Data for this task Block Start
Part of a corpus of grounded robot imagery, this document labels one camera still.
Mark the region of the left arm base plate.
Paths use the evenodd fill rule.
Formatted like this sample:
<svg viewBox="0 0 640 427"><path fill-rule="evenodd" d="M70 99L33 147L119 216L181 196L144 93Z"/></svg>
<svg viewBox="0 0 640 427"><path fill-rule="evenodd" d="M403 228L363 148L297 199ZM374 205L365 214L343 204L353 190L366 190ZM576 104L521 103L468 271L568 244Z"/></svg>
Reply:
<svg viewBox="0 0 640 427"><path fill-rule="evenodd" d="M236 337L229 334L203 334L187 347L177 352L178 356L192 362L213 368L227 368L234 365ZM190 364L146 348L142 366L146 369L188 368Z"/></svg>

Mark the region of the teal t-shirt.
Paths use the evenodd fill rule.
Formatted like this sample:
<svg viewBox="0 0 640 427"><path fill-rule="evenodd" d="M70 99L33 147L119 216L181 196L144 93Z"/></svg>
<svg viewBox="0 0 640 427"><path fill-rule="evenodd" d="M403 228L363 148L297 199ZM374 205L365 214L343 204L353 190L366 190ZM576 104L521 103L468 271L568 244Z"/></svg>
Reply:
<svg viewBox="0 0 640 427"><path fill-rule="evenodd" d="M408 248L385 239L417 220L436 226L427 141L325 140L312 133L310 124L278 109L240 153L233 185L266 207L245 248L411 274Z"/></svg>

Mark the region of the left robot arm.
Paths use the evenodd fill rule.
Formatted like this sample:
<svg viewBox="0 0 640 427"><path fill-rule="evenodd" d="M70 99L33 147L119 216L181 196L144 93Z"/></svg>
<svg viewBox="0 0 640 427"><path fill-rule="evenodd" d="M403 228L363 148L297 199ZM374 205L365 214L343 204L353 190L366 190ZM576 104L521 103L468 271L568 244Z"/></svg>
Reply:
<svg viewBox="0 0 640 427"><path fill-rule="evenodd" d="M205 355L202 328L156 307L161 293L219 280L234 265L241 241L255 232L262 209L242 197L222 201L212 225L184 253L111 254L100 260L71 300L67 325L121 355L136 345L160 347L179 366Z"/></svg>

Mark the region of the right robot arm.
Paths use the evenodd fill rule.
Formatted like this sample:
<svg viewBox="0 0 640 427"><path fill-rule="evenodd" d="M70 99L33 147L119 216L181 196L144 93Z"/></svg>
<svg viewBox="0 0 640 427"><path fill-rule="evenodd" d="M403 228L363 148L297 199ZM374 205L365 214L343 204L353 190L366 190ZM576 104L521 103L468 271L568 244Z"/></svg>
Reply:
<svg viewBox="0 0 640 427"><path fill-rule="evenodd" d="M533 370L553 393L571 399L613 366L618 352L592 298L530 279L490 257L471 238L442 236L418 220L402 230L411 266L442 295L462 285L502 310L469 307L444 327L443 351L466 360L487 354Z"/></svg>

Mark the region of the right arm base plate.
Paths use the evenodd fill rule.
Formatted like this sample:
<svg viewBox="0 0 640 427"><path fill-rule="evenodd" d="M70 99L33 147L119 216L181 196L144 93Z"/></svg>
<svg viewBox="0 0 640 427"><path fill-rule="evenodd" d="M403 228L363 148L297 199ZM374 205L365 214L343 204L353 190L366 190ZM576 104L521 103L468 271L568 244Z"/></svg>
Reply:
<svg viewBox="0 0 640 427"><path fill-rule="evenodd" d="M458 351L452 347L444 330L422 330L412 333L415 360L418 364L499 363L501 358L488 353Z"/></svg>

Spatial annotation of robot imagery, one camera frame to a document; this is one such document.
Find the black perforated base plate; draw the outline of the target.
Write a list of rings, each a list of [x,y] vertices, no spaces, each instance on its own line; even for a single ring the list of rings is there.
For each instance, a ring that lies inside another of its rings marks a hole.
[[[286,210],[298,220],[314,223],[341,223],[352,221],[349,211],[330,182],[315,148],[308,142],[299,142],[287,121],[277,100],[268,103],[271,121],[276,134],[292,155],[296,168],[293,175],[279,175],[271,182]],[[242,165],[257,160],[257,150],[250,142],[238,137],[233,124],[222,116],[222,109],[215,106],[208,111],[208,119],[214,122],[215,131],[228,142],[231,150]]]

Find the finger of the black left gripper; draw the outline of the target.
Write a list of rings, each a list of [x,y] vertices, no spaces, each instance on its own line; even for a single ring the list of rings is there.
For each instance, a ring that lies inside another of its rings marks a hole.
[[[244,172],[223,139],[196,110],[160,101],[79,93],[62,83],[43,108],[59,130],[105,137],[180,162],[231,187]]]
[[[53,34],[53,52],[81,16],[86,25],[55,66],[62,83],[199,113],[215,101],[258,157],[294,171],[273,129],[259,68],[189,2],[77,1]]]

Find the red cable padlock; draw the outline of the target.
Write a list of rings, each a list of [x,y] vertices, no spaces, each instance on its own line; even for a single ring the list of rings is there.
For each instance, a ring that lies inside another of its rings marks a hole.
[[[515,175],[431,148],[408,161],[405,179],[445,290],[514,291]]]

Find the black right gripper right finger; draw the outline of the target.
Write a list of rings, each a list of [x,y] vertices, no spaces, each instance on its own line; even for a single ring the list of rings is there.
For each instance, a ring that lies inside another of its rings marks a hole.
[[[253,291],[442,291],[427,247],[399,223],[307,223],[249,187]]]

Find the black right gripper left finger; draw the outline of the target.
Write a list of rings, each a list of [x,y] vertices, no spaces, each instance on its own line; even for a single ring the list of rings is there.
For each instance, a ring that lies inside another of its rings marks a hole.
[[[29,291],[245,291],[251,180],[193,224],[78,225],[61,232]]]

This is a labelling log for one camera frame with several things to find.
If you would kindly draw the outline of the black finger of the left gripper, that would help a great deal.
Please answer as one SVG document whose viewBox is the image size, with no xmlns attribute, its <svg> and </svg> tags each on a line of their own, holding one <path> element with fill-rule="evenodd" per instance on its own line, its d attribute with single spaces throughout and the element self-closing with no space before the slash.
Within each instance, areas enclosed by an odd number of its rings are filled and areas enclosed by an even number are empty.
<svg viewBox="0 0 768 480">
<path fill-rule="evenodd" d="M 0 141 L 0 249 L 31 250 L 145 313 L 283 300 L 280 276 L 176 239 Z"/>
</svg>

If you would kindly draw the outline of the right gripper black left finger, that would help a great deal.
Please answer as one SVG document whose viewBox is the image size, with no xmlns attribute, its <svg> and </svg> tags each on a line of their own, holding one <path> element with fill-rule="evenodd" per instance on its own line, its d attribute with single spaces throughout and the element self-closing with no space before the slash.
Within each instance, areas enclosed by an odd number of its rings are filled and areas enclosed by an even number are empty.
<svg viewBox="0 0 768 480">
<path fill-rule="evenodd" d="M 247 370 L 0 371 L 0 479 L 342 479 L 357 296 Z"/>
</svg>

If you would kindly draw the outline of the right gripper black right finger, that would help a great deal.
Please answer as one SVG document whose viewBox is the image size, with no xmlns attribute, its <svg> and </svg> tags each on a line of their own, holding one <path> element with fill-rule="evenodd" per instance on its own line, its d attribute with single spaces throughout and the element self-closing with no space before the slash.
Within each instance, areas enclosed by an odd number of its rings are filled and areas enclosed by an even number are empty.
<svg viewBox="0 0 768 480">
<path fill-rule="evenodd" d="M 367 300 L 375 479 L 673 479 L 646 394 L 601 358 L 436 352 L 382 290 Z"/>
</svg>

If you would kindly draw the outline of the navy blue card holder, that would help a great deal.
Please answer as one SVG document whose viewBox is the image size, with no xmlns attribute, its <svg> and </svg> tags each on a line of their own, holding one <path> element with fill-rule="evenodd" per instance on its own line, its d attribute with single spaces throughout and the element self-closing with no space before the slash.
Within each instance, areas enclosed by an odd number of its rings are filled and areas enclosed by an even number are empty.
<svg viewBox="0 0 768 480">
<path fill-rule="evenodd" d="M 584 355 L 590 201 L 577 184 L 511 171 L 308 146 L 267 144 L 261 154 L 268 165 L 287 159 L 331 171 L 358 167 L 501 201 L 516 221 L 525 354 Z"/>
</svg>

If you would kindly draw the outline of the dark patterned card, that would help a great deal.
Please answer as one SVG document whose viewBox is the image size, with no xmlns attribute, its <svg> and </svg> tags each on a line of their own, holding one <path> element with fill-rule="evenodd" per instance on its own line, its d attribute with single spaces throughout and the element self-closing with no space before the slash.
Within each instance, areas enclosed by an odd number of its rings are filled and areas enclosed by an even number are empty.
Data for this task Block End
**Assignment:**
Pick out each line in the material containing "card".

**Exercise response:**
If you would kindly draw the outline of the navy blue card holder, that would help a great deal.
If you would kindly draw the outline of the dark patterned card, that would help a great deal.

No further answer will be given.